Now I can hear the other sounds in the room: Jason and Allison laughing around the corner in the theater, the hum of the ice machine behind the concession counter. In the lobby of the State Theater in Central City, Nebraska, for the first time ever, I feel completely…

Alone.

It only lasts for a split second. Popcorn Guy walks back in from his smoke. I tell him I’ve changed my mind. I order a big bucket of popcorn with lots of butter, and a large Coke. Then I slip the yellow ticket stub into the hip pocket of my jeans and step inside the theater.

“Boys and girls, how many of you live on a farm?”

Hands fly up around the campfire. Not surprising. Nebraska has a lot of agriculture.

“Well, our story tonight is about a boy named Jimmy, and he lived on a farm, like a lot of you do.
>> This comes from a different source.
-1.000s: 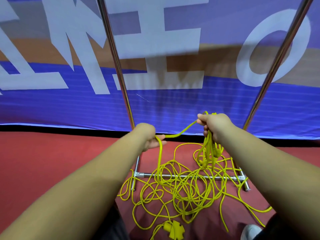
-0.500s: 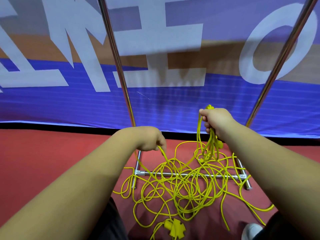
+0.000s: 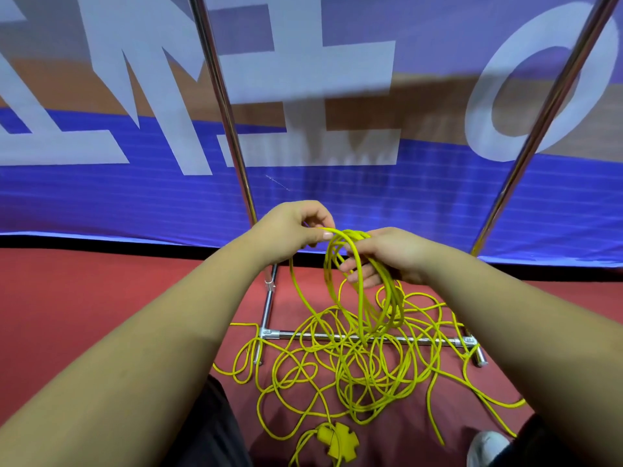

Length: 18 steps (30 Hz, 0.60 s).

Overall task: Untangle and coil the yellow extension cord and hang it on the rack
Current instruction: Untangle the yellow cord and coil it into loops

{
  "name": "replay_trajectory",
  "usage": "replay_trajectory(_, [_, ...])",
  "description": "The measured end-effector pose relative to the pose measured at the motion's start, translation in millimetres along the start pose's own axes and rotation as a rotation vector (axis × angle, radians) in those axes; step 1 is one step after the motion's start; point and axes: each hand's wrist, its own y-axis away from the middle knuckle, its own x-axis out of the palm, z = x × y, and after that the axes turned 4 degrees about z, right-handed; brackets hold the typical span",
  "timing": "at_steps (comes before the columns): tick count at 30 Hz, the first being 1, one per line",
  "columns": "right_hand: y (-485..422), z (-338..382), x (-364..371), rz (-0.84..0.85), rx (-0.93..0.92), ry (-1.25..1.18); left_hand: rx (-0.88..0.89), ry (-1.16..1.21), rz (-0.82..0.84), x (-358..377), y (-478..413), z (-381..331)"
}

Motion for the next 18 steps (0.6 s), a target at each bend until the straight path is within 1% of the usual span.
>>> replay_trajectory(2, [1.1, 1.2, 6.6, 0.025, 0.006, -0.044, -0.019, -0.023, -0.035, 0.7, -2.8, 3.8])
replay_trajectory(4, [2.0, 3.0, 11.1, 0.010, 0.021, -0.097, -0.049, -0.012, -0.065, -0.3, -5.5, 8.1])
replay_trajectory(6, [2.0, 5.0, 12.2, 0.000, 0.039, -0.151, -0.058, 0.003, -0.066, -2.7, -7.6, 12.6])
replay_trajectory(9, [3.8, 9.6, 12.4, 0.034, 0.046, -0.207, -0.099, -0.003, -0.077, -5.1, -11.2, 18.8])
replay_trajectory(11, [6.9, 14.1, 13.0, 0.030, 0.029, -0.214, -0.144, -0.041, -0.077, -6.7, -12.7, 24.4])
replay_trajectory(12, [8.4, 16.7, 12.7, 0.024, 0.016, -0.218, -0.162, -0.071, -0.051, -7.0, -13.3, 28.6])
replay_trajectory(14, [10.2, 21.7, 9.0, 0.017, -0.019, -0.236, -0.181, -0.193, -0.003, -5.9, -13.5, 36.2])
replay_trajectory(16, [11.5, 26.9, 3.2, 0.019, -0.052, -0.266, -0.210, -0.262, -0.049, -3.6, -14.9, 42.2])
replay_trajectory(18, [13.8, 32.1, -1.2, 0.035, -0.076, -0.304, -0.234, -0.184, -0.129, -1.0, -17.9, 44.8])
One of Jimmy’s chores
was to gather the eggs laid by his favorite hen, Speckles. Speckles was a beautiful bird, and Jimmy loved her more than anything else in the whole world. He took her fresh water and food every day, and Speckles would cluck and come running when she saw him.”

I always modify the story to fit the audience. If it’s mainly girls, I play up the petting and nuzzling. Girls like a pretty Speckles, so I describe her two-toned coppery feathers in detail. If the crowd is mostly boys, I go heavy on the “pals” part of the story. There is lots of playing in the fields, and tree climbing. There are adventures for this chicken that are undoubtedly beyond the realm of most commercial egg-laying operations.
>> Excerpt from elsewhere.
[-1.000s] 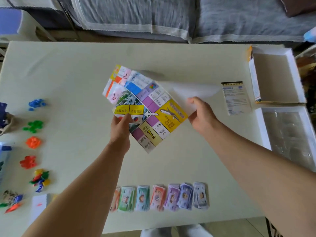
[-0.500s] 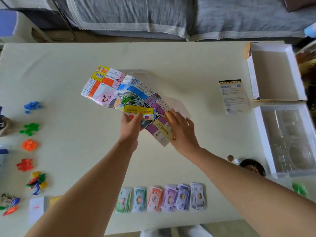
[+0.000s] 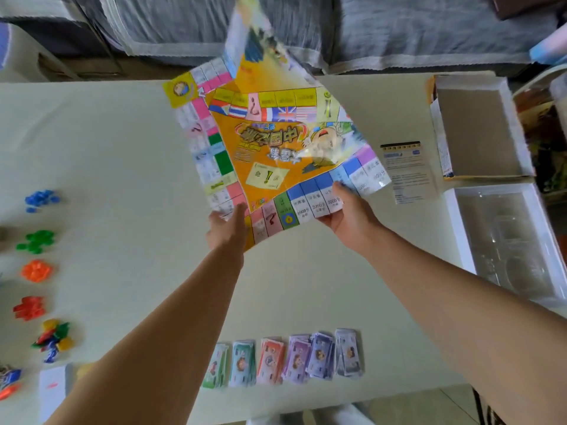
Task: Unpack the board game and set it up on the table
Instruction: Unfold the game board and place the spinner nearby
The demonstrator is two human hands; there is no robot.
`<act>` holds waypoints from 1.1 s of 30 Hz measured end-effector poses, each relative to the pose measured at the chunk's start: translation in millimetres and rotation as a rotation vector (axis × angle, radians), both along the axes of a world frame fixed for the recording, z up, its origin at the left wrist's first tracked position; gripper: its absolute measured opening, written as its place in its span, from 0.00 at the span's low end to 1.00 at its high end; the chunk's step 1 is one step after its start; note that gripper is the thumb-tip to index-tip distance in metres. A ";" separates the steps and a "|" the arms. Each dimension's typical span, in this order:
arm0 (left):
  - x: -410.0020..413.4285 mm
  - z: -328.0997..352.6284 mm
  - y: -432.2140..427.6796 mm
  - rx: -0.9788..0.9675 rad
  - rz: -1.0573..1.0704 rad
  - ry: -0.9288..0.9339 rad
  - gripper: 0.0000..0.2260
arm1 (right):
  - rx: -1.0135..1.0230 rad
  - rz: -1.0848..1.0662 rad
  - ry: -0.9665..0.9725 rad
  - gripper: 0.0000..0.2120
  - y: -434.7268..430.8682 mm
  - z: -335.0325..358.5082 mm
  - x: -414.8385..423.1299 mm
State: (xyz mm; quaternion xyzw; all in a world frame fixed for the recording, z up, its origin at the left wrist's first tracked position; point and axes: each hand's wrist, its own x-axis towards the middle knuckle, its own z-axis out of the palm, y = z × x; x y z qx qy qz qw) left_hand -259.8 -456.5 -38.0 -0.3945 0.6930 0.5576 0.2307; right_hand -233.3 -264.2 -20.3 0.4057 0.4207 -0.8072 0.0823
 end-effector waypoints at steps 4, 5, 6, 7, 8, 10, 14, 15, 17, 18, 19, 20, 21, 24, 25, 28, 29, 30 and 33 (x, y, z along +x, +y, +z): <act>6.4 -15.9 -12.7 0.004 0.132 -0.168 0.12 | 0.003 0.023 -0.052 0.05 9.1 -12.7 14.4; 7.9 -16.5 -15.0 -0.002 0.145 -0.166 0.08 | 0.022 0.031 -0.069 0.05 10.6 -16.2 16.3; 8.9 -17.2 -16.6 -0.007 0.145 -0.146 0.04 | 0.041 0.040 -0.080 0.03 11.5 -18.5 17.8; 9.8 -18.7 -18.2 -0.005 0.144 -0.129 0.04 | 0.056 0.046 -0.086 0.02 11.1 -21.0 19.1; 10.0 -18.0 -18.6 0.011 0.143 -0.118 0.05 | 0.065 0.044 -0.079 0.02 10.6 -22.3 19.4; 10.5 -16.9 -17.5 0.033 0.137 -0.082 0.05 | 0.060 0.055 -0.052 0.02 8.5 -23.6 18.2; 13.0 -14.3 -7.2 0.109 0.176 -0.014 0.07 | -0.053 0.175 -0.147 0.10 -2.7 -25.3 18.4; 14.0 -14.1 -3.7 0.128 0.186 -0.007 0.07 | -0.083 0.243 -0.203 0.11 -7.4 -26.3 20.1; 16.0 -15.3 2.1 0.160 0.203 -0.002 0.06 | -0.123 0.388 -0.257 0.11 -19.3 -30.0 23.4; 17.5 -17.6 4.8 0.183 0.205 -0.002 0.06 | -0.137 0.424 -0.259 0.10 -26.0 -31.5 24.4; 19.4 -19.5 7.4 0.213 0.202 -0.004 0.06 | -0.140 0.427 -0.259 0.08 -32.9 -32.4 24.9; 21.6 -20.6 9.4 0.241 0.189 -0.014 0.06 | -0.124 0.408 -0.265 0.07 -39.7 -35.7 24.4; 23.8 -20.9 11.6 0.260 0.167 -0.032 0.06 | -0.083 0.388 -0.277 0.06 -45.5 -38.4 24.2; 29.7 -19.6 13.6 0.291 0.093 -0.094 0.09 | 0.070 0.344 -0.335 0.12 -52.1 -50.8 24.1; 30.9 -19.0 12.7 0.304 0.078 -0.110 0.09 | 0.098 0.336 -0.346 0.15 -51.6 -53.9 25.4; 31.5 -21.5 4.9 0.339 0.106 -0.111 0.07 | 0.215 0.403 -0.328 0.17 -41.6 -61.0 32.3; 30.6 -23.7 1.1 0.338 0.134 -0.101 0.05 | 0.257 0.441 -0.315 0.18 -35.9 -61.5 34.9; 29.2 -24.8 -3.2 0.333 0.175 -0.092 0.04 | 0.288 0.474 -0.306 0.19 -29.6 -62.7 37.3; 23.9 -29.5 -15.5 0.303 0.286 -0.089 0.09 | 0.354 0.571 -0.305 0.18 -10.9 -61.9 45.4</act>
Jason is grinning and hides his face at this part of the story. It’s ridiculous, and he knows it. I don’t mind. I’m telling a good story. This is the hook.
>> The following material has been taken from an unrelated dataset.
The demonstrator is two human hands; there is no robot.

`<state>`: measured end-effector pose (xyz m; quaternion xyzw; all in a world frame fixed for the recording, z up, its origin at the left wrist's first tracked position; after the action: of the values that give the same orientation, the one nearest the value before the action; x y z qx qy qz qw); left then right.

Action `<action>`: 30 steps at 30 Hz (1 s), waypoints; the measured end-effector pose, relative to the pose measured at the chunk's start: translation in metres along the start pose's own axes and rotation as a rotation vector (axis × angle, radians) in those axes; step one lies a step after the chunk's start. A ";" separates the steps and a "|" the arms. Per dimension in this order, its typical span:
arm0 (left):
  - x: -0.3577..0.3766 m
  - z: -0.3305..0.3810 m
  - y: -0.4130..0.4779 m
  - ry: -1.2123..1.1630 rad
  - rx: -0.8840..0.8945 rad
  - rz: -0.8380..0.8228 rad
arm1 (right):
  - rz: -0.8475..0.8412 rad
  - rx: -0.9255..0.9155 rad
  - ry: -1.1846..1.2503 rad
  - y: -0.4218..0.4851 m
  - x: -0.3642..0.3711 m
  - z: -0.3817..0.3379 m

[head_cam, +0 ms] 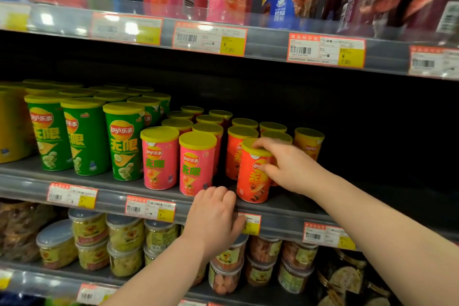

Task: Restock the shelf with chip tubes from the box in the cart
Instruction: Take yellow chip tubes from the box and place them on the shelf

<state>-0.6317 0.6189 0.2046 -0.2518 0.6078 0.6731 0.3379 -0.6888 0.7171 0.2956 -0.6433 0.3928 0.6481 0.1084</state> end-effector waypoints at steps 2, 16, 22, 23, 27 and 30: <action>0.001 0.000 -0.001 0.018 0.014 -0.031 | 0.031 0.014 -0.044 -0.003 -0.002 -0.004; -0.007 -0.004 -0.033 0.045 0.097 -0.205 | 0.100 -0.035 -0.372 -0.070 0.034 -0.057; 0.003 -0.008 -0.068 0.048 0.162 -0.361 | -0.047 0.053 -0.423 -0.102 0.081 -0.068; 0.007 -0.010 -0.076 0.057 0.156 -0.414 | -0.096 0.069 -0.406 -0.107 0.091 -0.070; 0.018 -0.015 -0.106 0.083 0.133 -0.515 | -0.262 0.100 -0.349 -0.123 0.120 -0.079; 0.023 -0.021 -0.126 0.151 0.127 -0.574 | -0.351 0.144 -0.341 -0.136 0.136 -0.083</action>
<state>-0.5522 0.6062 0.1025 -0.4410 0.5758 0.4903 0.4833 -0.5591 0.7049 0.1315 -0.5736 0.2964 0.6888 0.3296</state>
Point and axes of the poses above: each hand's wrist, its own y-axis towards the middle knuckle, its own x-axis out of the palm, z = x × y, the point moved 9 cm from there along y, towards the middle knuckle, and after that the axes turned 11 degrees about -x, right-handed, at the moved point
“One morning, Speckles wasn’t in the henhouse, and Jimmy couldn’t find her anywhere!”

There are gasps from the girls in Melody’s covered wagon. I see her put an arm around one of them and reassure her. A little boy from Jason’s cabin shouts out, “Oh, no!”

After telling about Jimmy’s exhaustive search for his hen, I show the picture of Speckles sitting on a nest hidden in the tall grass along the fence on the back forty. There is palpable relief around the campfire, and then excitement as Jimmy realizes Speckles has laid eggs she wants to hatch. Jimmy goes down to check on Speckles’s nest each day for weeks until one day the eggs hatch. Jimmy is thrilled, and he plans
to move Speckles and her chicks back to the henhouse the next morning.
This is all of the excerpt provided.